**Required work**
The records below are to be written out again, exactly as they appear.

Dataset records section start

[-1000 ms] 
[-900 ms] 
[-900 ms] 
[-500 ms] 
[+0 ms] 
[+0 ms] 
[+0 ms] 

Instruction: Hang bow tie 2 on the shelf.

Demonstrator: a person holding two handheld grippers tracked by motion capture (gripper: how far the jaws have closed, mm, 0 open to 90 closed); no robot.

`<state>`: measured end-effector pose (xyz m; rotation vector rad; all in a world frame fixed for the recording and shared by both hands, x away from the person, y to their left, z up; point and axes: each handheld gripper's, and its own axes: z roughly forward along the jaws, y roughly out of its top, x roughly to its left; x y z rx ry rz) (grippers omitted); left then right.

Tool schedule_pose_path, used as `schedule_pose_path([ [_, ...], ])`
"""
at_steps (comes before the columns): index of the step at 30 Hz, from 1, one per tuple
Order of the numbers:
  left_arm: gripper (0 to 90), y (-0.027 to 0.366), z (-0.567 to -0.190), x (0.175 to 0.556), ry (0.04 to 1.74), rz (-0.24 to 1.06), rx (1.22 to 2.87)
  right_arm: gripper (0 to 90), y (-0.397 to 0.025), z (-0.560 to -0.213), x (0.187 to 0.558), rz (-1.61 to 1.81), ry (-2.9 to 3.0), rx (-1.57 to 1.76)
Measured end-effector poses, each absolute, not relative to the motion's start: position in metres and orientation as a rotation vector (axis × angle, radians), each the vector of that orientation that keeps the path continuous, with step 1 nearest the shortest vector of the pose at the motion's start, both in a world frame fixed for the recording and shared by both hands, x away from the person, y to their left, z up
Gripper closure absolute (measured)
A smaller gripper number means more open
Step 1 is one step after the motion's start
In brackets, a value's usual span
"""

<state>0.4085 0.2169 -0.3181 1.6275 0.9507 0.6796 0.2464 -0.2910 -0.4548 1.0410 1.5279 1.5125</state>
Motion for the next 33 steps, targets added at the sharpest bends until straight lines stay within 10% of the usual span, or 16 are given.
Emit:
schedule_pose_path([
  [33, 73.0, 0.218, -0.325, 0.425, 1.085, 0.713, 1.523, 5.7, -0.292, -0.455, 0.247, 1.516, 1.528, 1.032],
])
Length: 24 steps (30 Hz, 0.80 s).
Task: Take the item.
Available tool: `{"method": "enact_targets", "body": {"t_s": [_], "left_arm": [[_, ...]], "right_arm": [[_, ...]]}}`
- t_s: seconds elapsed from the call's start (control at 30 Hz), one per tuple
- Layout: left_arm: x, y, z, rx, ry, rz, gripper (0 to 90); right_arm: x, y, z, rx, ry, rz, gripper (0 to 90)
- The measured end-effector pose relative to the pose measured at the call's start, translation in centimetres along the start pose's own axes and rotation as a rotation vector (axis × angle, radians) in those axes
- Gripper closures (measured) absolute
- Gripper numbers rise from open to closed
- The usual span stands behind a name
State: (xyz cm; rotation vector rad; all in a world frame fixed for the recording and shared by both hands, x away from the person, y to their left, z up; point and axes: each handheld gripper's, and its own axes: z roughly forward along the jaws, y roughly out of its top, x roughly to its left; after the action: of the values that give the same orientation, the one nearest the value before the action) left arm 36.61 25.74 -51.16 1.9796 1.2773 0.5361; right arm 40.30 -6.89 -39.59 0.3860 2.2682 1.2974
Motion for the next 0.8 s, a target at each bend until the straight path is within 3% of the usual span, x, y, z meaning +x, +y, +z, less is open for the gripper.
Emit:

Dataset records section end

**Result of this exercise**
[-1000 ms] 
[-900 ms] 
[-900 ms] 
[-500 ms] 
[+0 ms] 
[+0 ms] 
[+0 ms] 

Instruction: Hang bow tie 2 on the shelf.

Demonstrator: a person holding two handheld grippers tracked by motion capture (gripper: how far the jaws have closed, mm, 0 open to 90 closed); no robot.

`<state>`: measured end-effector pose (xyz m; rotation vector rad; all in a world frame fixed for the recording and shared by both hands, x away from the person, y to their left, z up; point and axes: each handheld gripper's, and its own axes: z roughly forward along the jaws, y roughly out of its top, x roughly to its left; x y z rx ry rz) (grippers omitted); left then right.

Tool schedule_pose_path, used as `schedule_pose_path([ [_, ...], ])`
"""
at_steps (comes before the columns): index of the step at 30 Hz, from 1, one per tuple
Order of the numbers:
  left_arm: gripper (0 to 90), y (-0.027 to 0.366), z (-0.567 to -0.190), x (0.175 to 0.556), ry (0.04 to 1.74), rz (-0.24 to 1.06), rx (1.22 to 2.87)
  right_arm: gripper (0 to 90), y (-0.397 to 0.025), z (-0.560 to -0.213), x (0.187 to 0.558), rz (-1.61 to 1.81), ry (-2.9 to 3.0), rx (-1.57 to 1.76)
Measured end-effector poses, each absolute, not relative to the motion's start: position in metres and orientation as a rotation vector (axis × angle, radians), each the vector of that orientation that keeps the path continuous, with step 1 nearest the shortest vector of the pose at the motion's start, both in a world frame fixed for the recording and shared by both hands, x away from the person, y to their left, z up
Gripper closure absolute (measured)
A smaller gripper number means more open
Step 1 is one step after the motion's start
In brackets, a value's usual span
"""

<state>0.4085 0.2169 -0.3181 1.6275 0.9507 0.6796 0.2464 -0.2910 -0.4548 1.0410 1.5279 1.5125</state>
Motion for the next 33 steps, targets added at the sharpest bends until straight lines stay within 10% of the usual span, or 16 are given.
Emit:
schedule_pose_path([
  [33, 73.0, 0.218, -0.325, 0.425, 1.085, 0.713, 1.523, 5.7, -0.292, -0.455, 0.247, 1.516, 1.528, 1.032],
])
Length: 24 steps (30 Hz, 0.80 s).
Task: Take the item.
Available tool: `{"method": "enact_targets", "body": {"t_s": [_], "left_arm": [[_, ...]], "right_arm": [[_, ...]]}}`
- t_s: seconds elapsed from the call's start (control at 30 Hz), one per tuple
- Layout: left_arm: x, y, z, rx, ry, rz, gripper (0 to 90); right_arm: x, y, z, rx, ry, rz, gripper (0 to 90)
- The measured end-effector pose relative to the pose measured at the call's start, translation in centimetres along the start pose's own axes and rotation as a rotation vector (axis × angle, radians) in those axes
- Gripper closures (measured) absolute
- Gripper numbers rise from open to closed
- The usual span stands behind a name
State: (xyz cm; rotation vector rad; all in a world frame fixed for the recording and shared by both hands, x away from the person, y to their left, z up; point and axes: each handheld gripper's, and its own axes: z roughly forward along the jaws, y roughly out of its top, x roughly to its left; after the action: of the values that give the same orientation, the one nearest the value before the action) left arm 36.61 25.74 -51.16 1.9796 1.2773 0.5361; right arm 40.30 -6.89 -39.59 0.3860 2.2682 1.2974
Motion for the next 0.8 s, a target at each bend until the straight path is within 3% of the usual span, x, y, z meaning +x, +y, +z, less is open for the gripper.
Emit:

This completes the answer to the exercise.